Should scientific misconduct be a crime?

Conference hears conflicting views on how to stamp out fraud in research

June 2, 2017
pile of handcuffs
Source: Reuters
Without restraint: a Dutch minister and former researcher said that governments should ‘practise politics based on science and never influence science based on politics’

Should scientific misconduct be a criminal offence? Or does government involvement in the research process open the door to political meddling and put a brake on innovation?

Amid growing concern about fraud in research and the challenges of reproducing the results of scientific trials, these questions were hotly debated at the World Conference on Research Integrity, held at Vrije Universiteit Amsterdam between 28 and 31 May.

Ian Freckelton, a barrister and professorial fellow of law and psychiatry at the University of Melbourne, said that criminal prosecution has “real potential for deterrence” in research misconduct, although he cautioned that it was not a “panacea”.

“Is criminal prosecution the answer? No, but perhaps it’s part of [the response],” he told the conference. “Many of those prepared to engage in unethical conduct…however much encouragement you give them [not to do it], are going to do it anyway, unless they have every reason to fear that they are going to be caught and the consequences are going to be catastrophic.

“There are real advantages, on occasions, to the deployment of criminal charges, which go to judgment. There’s a declaration by an institute of state…that what they have done is wrong: it names them, it shames them.”

However, Jet Bussemaker, the Dutch minister of education, culture and science, told a separate session that legislating on the academic research process would create “great risks”.

She said that although government could play a role in aiding the “self-reflection of scientists”, she was “very hesitant” to involve it “directly in science”.

“There might be a role [for] government to improve a code of conduct made by scientists,” Dr Bussemaker told delegates. “I’m a minister, but I’ve been a researcher myself. Any direct involvement by a government, by a minister, in science creates great risks.”

Dr Bussemaker made these comments in a question and answer session that came after a keynote speech in which she said that science’s capacity for self-regulation is “one of the jewels in the crown of humanity”.

“It is important that we – as members of government – speak out for free and independent science together with the scientists themselves,” she said. “Any move to restrict this freedom makes us less human.

“It is the responsibility of governments to practise politics based on science.
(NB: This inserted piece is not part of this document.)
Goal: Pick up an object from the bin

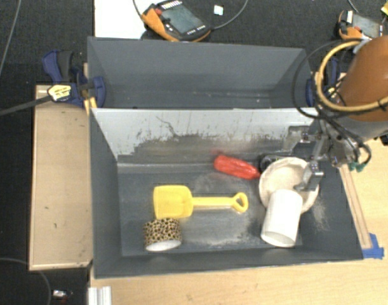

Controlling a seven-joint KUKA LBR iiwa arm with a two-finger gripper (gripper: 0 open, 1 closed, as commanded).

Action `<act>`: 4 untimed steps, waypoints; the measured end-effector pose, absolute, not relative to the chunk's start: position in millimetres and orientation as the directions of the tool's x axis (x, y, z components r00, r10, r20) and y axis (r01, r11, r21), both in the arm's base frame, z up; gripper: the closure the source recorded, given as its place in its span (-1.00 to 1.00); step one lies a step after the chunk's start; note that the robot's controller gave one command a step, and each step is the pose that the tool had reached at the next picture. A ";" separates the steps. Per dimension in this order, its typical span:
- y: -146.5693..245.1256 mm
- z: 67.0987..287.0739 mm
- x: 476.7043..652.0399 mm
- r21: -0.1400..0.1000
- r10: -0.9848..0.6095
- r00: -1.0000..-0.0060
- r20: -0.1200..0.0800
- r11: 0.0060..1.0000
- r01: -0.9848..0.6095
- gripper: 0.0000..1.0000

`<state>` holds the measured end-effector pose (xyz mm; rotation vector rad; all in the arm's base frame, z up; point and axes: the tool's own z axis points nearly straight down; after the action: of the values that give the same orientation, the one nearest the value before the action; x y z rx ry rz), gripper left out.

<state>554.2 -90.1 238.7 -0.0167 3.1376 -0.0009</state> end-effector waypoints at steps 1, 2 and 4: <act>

And never to influence science based on politics.”

Speaking in the same session, Robert-Jan Smits, director general for research and innovation at the European Commission, agreed and advocated “much more responsibility on the shoulders” of universities.

While his organisation was aiding the research community by financing the development of training schemes on research integrity and funding research projects examining the factors behind scientific misconduct, Mr Smits was adamant that the Commission would “not transform ourselves into a European science police department”.

“Creating more rules and red tape is not the way forward; we must avoid putting at risk the freedom of science,” he said. “It is for the scientific community to find solutions.”

However, Bertil Andersson, president of Nanyang Technological University, Singapore, said that there were limits to the power of universities’ investigations into research wrongdoing. He detailed numerous examples of misconduct, which occurred when he took over as NTU president, requiring “external expertise”.

“How much can a university do when something is happening?” he asked. “Sometimes, I feel like you have to have private detectives and police coming in to help…[The expertise needed] goes many times beyond the academic competence of the institutions.”

Professor Andersson said that institutions had to be “stringent” in their punishments for research fraud, describing how he had dismissed several academics found guilty of wrongdoing.

When asked if he would seek repayment of research funding from the European Research Council in cases of misconduct, Mr Smits said that there were “penalties and sanctions we will use” if there had been “inappropriate use” of public funding.